Wang Yanfeng, Miao Xisha, Xiao Gang, Huang Chun, Sun Junwei, Wang Ying, Li Panlong, You Xu
The School of Electrical and Information Engineering, Zhengzhou University of Light Industry, Zhengzhou, China.
Department of Clinical Laboratory, The Third Affiliated Hospital, Southern Medical University, Guangzhou, China.
Front Genet. 2022 Apr 26;13:889378. doi: 10.3389/fgene.2022.889378. eCollection 2022.
Heart failure (HF) is the main cause of mortality in hemodialysis (HD) patients. However, it is still a challenge for the prediction of HF in HD patients. Therefore, we aimed to establish and validate a prediction model to predict HF events in HD patients. A total of 355 maintenance HD patients from two hospitals were included in this retrospective study. A total of 21 variables, including traditional demographic characteristics, medical history, and blood biochemical indicators, were used. Two classification models were established based on the extreme gradient boosting (XGBoost) algorithm and traditional linear logistic regression. The performance of the two models was evaluated based on calibration curves and area under the receiver operating characteristic curves (AUCs). Feature importance and SHapley Additive exPlanation (SHAP) were used to recognize risk factors from the variables. The Kaplan-Meier curve of each risk factor was constructed and compared with the log-rank test. Compared with the traditional linear logistic regression, the XGBoost model had better performance in accuracy (78.5 vs. 74.8%), sensitivity (79.6 vs. 75.6%), specificity (78.1 vs. 74.4%), and AUC (0.814 vs. 0.722). The feature importance and SHAP value of XGBoost indicated that age, hypertension, platelet count (PLT), C-reactive protein (CRP), and white blood cell count (WBC) were risk factors of HF. These results were further confirmed by Kaplan-Meier curves. The HF prediction model based on XGBoost had a satisfactory performance in predicting HF events, which could prove to be a useful tool for the early prediction of HF in HD.
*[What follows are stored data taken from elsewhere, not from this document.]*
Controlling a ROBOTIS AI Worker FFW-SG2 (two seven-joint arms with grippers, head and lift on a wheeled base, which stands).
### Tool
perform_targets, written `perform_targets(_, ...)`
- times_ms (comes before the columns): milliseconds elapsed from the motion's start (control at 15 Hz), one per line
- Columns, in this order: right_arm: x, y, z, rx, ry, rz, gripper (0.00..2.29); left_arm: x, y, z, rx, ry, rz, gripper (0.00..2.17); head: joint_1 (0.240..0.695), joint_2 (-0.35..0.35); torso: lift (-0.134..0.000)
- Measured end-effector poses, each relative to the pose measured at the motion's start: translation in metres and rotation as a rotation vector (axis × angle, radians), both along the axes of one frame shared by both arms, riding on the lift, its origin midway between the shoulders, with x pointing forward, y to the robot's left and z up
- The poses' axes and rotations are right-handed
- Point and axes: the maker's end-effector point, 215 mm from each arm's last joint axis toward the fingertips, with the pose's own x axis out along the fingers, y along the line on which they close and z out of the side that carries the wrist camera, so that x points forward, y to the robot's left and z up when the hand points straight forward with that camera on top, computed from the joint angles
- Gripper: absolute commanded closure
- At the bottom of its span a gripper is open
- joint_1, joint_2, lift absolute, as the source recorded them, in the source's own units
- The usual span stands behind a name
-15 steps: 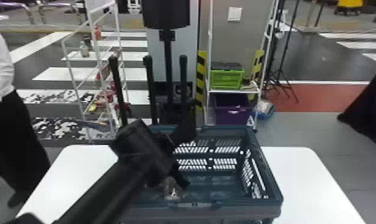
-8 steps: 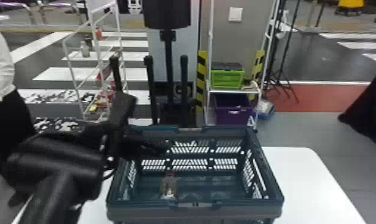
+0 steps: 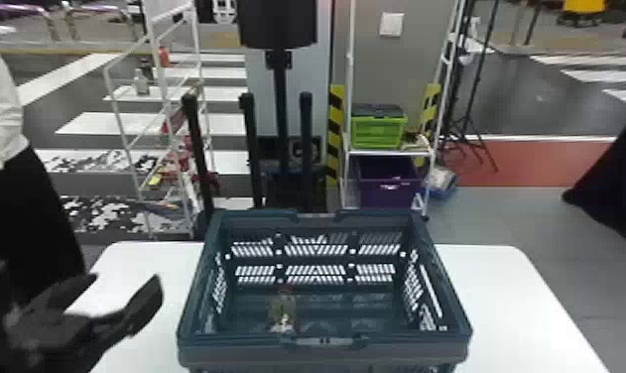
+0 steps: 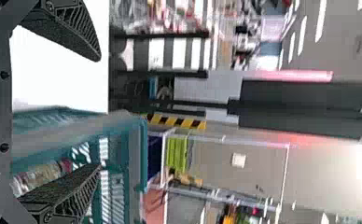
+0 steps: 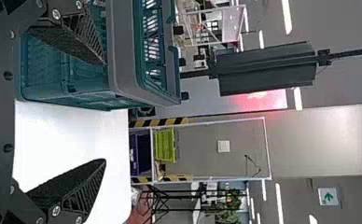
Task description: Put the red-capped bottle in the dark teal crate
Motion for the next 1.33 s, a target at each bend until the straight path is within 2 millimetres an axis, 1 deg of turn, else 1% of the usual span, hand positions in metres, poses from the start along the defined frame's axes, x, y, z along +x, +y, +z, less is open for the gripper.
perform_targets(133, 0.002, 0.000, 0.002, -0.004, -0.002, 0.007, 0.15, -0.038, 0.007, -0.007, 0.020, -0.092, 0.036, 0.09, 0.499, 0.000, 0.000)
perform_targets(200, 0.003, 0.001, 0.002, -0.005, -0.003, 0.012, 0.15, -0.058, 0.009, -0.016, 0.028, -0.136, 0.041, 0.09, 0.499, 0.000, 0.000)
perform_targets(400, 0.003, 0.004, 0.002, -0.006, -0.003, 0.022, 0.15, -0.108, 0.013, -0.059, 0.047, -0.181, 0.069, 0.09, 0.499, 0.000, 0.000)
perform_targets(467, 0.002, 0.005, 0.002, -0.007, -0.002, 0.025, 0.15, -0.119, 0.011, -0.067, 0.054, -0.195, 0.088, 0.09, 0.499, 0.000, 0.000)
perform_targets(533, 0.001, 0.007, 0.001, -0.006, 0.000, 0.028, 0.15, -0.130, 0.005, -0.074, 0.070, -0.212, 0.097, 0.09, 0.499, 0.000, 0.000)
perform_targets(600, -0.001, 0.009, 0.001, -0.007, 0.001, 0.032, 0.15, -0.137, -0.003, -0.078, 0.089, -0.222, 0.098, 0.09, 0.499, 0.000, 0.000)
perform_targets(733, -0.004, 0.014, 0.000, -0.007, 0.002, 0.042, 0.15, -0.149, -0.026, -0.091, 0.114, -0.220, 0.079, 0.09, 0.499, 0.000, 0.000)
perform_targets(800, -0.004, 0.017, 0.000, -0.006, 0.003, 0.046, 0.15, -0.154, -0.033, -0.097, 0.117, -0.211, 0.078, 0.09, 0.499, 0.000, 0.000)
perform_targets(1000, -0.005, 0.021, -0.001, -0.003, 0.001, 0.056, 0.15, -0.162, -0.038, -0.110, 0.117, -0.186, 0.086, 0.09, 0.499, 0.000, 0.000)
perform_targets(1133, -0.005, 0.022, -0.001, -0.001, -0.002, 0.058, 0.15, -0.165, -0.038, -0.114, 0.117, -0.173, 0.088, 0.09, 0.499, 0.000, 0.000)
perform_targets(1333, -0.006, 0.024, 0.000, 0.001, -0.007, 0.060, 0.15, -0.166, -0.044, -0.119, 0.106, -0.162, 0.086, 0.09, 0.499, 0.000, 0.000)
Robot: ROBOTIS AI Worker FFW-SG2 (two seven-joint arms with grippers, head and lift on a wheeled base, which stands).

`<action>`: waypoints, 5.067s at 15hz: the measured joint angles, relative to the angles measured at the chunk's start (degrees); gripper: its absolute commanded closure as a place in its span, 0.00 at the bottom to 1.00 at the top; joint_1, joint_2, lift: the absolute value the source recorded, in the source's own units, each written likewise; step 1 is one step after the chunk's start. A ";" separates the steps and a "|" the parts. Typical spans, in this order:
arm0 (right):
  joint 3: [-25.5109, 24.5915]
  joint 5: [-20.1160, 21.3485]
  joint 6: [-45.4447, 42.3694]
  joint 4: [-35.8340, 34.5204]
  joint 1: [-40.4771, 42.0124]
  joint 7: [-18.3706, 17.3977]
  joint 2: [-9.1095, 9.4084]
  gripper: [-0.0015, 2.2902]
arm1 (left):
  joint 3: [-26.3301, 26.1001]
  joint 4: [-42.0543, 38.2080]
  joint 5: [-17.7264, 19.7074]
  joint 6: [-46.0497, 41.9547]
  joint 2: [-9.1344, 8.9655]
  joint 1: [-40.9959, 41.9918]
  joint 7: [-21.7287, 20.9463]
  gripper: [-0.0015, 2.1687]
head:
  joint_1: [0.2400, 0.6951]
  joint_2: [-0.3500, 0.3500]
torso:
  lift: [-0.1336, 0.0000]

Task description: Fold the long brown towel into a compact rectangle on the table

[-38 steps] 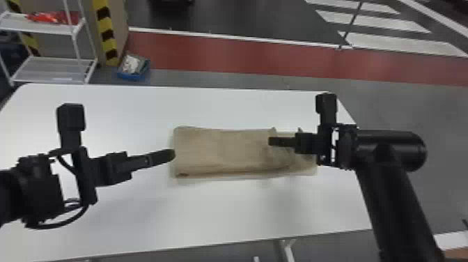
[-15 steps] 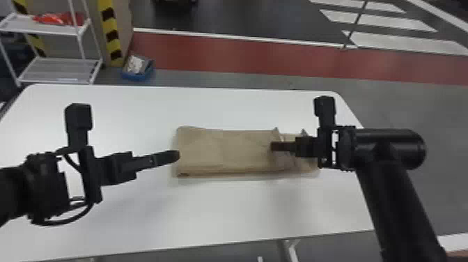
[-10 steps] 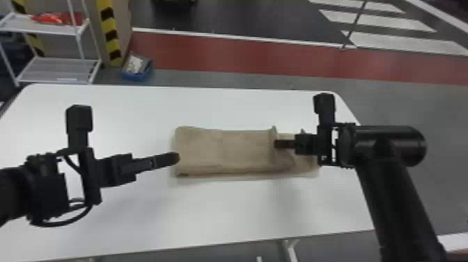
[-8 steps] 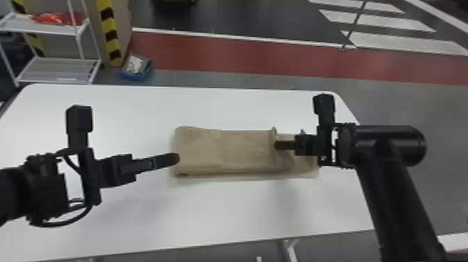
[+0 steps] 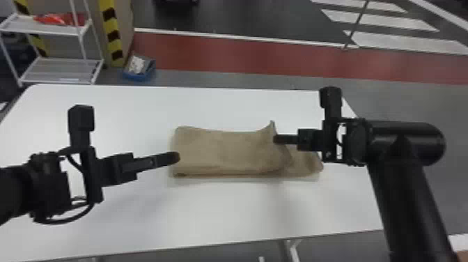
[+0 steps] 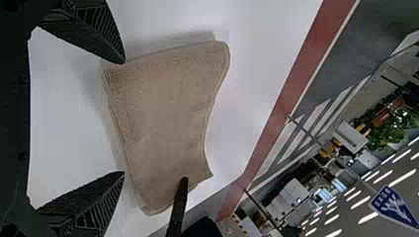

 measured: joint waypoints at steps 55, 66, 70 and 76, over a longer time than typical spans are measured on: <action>-31.26 -10.54 -21.42 -9.28 25.78 -0.33 -7.87 0.07 | -11.64 3.43 -9.12 -12.50 -4.66 -1.71 3.40 0.16 | 1.00 0.00 | 0.10; -32.52 -13.71 -22.39 -10.63 28.28 1.74 -7.20 0.08 | -25.07 3.16 -15.01 -26.20 -6.28 -0.67 10.53 0.19 | 1.00 0.00 | 0.10; -33.80 -14.87 -22.30 -11.16 29.18 2.18 -7.41 0.08 | -28.92 3.95 -20.89 -26.85 -7.78 -0.88 13.35 0.20 | 1.00 0.00 | 0.10; -34.49 -16.13 -22.23 -11.37 29.35 3.43 -7.54 0.08 | -31.95 6.83 -28.31 -32.25 -8.59 -1.15 18.40 0.20 | 1.00 0.00 | 0.10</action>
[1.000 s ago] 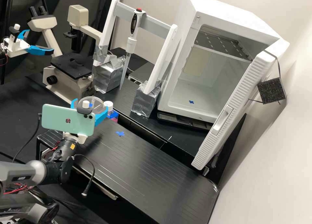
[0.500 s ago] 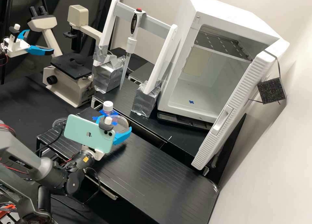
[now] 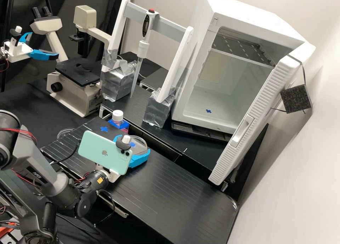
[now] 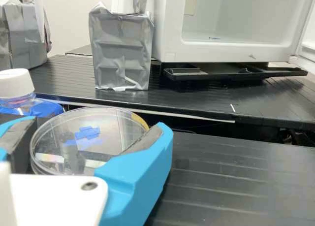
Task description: Move the petri dish to the bench
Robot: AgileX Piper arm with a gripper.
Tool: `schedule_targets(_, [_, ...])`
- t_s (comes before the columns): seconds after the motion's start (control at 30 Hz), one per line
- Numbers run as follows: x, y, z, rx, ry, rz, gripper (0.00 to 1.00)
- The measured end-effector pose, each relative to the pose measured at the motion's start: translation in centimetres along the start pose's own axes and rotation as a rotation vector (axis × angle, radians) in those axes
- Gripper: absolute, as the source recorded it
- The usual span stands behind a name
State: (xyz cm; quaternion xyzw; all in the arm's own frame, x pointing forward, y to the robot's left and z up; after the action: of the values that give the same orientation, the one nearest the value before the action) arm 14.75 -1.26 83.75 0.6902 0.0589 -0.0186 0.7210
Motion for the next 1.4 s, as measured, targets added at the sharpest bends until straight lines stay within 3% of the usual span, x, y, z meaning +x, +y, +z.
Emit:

心力衰竭(HF)是血液透析(HD)患者死亡的主要原因。然而,预测HD患者的HF仍然是一项挑战。因此,我们旨在建立并验证一个预测模型,以预测HD患者的HF事件。本回顾性研究纳入了来自两家医院的355例维持性HD患者。共使用了21个变量,包括传统的人口统计学特征、病史和血液生化指标。基于极端梯度提升(XGBoost)算法和传统线性逻辑回归建立了两个分类模型。基于校准曲线和受试者操作特征曲线下面积(AUC)评估了这两个模型的性能。使用特征重要性和SHapley加性解释(SHAP)从变量中识别危险因素。构建了每个危险因素的Kaplan-Meier曲线,并与对数秩检验进行比较。与传统线性逻辑回归相比,XGBoost模型在准确性(78.5%对74.8%)、敏感性(79.6%对75.6%)、特异性(78.1%对74.4%)和AUC(0.814对0.722)方面表现更好。XGBoost的特征重要性和SHAP值表明,年龄、高血压、血小板计数(PLT)、C反应蛋白(CRP)和白细胞计数(WBC)是HF的危险因素。Kaplan-Meier曲线进一步证实了这些结果。基于XGBoost的HF预测模型在预测HF事件方面具有令人满意的性能,这可能被证明是HD中HF早期预测的有用工具。